Козловски вздохнула и покачала головой, всем видом показывая, как ей не понравились мои слова.
— Что? Разве я не правду сказала?
— Правда в том, Кэя, что лучше тебе не быть на меня похожей, потому что быть мной — это, знаешь ли, так себе… — пробурчала она себе под нос и вдруг четко, с выражением и какой-то странной уверенностью заявила: — Я немножко двинутая. Может, даже и «множко». Поэтому ни капли мне моя общительность и веселость не помогают. Чем дружелюбнее я себя веду, тем более придурковатой считаюсь. От меня всегда стараются избавиться, выжить из любого коллектива… чувствуют, наверное, ненормальность. Вот такая я — вынужденная одиночка. Так что я знаю: и ты радуешься, что, наконец, от меня избавишься.
— Радуюсь. Что познакомилась с тобой.
— Ага-а, — протянула девушка скептически.
— Правда, Джуд.
— Ладно, глупый разговор ведем… ни к чему это все.

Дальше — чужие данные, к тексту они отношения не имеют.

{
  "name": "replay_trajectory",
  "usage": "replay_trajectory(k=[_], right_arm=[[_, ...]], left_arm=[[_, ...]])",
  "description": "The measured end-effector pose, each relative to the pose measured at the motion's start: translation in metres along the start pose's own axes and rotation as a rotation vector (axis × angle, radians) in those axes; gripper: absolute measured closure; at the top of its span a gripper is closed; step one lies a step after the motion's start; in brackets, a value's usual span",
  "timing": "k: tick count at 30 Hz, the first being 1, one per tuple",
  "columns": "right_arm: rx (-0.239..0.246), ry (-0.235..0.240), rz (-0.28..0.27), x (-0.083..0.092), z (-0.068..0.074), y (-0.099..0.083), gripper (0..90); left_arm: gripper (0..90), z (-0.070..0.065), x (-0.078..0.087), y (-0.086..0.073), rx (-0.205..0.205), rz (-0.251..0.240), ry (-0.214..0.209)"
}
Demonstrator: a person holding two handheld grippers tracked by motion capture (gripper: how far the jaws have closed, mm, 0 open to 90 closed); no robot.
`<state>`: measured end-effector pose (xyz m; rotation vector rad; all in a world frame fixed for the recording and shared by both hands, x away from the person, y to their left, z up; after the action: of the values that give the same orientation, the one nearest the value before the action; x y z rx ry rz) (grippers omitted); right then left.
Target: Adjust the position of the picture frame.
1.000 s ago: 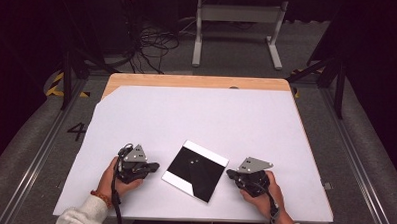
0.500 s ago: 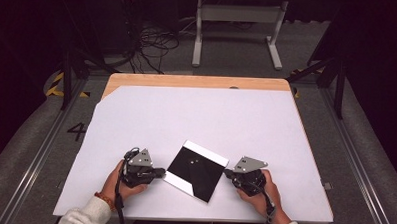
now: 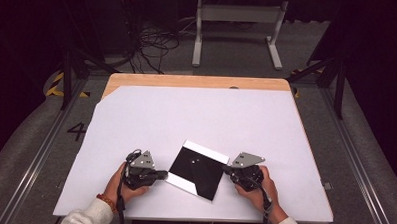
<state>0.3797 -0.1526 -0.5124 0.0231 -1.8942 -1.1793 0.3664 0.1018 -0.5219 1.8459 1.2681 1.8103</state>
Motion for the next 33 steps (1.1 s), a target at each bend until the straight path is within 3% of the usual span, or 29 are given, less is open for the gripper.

Пока, что ли, Кэя-задница?
— Пока, Джуди-Пузо.
Мы неловко обнялись, и я пошла к аэробусу. Козловски и прочие провожающие толпились у аэро-площадки, что-то выкрикивали тем, кто улетал, махали руками. Станционные приборы и инфо-браслеты я уже сдала, поэтому задерживаться причин не было. Заняв свое место в аэробусе рядом с Дейриганом, я посмотрела в окно на Козловски.
Девчонка (все никак не могу принять, что она меня старше), стояла, сложив руки на груди, и, усмехаясь, смотрела на меня. Глаза у нее были грустные… А я только сейчас поняла, что эта грусть в ее глазах всегда была. Просто мисс-Пузо так себя ставила, что меньше всего хотелось бы приглядываться к ней и замечать подобные вещи. Она действительно немножко двинутая. А может, и множко — как она сама и сказала. Но это не отменяет того факта, что она станет моим самым светлым воспоминанием о Гебуме.